Ness devolvió el cigarrillo a su propietaria y la chica dio una calada.
– Entonces, ¿qué quieres? -preguntó su amiga a Ness.
– Me da igual -contestó Ness-. Joder, me va la coca, la hierba, las anfetas, las pastis, lo que sea. Estoy hambrienta, ya sabes.
– Yo sé lo que te puedes comer… -dijo el chico más alto.
– Cállate -le ordenó la chica. Y luego le dijo a Ness-: ¿Qué llevas? Aquí no hay nada gratis.
– Puedo pagar -dijo Ness-. No hace falta pasta larga.
– Eh, nena, entonces…
– Cállate -dijo otra vez la chica al chico alto-. Tengo que decírtelo, Greve, me estás cabreando.
– Eh, Six, no te pases.
– ¿Así te llamas? -le preguntó Ness-. ¿Six?

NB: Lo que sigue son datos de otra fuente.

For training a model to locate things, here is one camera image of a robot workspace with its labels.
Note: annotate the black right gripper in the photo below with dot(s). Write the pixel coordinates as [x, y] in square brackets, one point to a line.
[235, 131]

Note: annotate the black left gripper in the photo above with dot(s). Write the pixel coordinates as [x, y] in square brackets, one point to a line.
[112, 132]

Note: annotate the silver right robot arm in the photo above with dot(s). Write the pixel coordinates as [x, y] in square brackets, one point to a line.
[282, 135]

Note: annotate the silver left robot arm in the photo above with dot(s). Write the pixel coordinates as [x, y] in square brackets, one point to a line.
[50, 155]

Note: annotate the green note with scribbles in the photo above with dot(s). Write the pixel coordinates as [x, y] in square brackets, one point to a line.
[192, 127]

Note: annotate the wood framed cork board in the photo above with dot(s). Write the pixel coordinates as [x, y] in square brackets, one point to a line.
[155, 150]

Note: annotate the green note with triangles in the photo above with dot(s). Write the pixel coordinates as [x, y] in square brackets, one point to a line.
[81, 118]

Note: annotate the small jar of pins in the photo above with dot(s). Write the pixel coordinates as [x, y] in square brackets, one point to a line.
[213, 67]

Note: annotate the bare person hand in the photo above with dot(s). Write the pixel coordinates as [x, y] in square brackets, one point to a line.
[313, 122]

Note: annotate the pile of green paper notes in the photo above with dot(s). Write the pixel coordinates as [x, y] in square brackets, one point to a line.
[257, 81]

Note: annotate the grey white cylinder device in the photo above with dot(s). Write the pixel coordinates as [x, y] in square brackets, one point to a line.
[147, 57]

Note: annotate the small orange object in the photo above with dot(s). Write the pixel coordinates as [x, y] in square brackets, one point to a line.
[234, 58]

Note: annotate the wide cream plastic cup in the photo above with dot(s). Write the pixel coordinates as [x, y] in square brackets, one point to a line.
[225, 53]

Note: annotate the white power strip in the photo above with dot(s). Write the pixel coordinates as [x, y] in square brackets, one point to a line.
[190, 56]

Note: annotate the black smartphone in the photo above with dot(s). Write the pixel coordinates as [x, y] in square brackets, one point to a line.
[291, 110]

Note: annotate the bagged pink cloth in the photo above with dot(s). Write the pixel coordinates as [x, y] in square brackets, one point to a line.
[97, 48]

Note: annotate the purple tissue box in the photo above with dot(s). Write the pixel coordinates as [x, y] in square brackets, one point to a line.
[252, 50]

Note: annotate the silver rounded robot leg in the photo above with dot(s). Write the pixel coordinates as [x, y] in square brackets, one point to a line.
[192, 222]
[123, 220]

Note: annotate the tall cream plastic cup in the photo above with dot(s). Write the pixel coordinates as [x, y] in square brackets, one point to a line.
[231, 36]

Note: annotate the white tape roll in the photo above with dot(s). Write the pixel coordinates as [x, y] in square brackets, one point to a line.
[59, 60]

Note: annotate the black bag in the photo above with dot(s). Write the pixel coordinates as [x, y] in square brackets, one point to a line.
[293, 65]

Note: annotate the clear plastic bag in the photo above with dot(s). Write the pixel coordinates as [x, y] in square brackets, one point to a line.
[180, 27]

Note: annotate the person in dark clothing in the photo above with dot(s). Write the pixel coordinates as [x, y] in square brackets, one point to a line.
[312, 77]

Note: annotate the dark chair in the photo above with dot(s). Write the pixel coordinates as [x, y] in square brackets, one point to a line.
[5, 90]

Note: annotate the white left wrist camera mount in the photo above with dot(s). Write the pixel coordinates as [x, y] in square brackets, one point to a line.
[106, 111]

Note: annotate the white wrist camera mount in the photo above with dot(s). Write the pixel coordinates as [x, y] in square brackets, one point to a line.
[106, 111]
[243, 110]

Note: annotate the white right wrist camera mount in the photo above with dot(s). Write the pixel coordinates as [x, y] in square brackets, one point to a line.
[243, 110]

– Sí -dijo-. Ella es Natasha. ¿Cómo te llamas tú?
– Ness.
– Guay.
– ¿Dónde se pilla por aquí, entonces?
Six señaló con la cabeza a los chicos y dijo:
– A este tío no, puedes estar segura. Ellos no son productores, te lo digo.
– ¿Dónde, entonces?
Six miró a uno de los otros chicos. El tipo se había recostado, en silencio, observando.
– ¿Pasa material esta noche? -le preguntó Six.
El chico se encogió de hombros y no reveló nada. Miró a Ness, pero sus ojos no eran amables.
– Depende -dijo al fin-. Y si es que sí, no significa que arañe algo para él. De todos modos, no va a darle nada, no hace tratos con zorras que no conoce.
– Eh, vamos, Dashell -dijo Six con impaciencia-. Es una tía legal, ¿vale? No seas chungo.
– No será cosa de un día -le dijo Ness a Dashell-. Tengo pensado ser cliente habitual. -Cambió el peso de un pie a otro, luego otra vez y otra vez, un pequeño baile que decía que reconocía quién era éclass="underline" su posición en el grupo y su poder sobre ellos.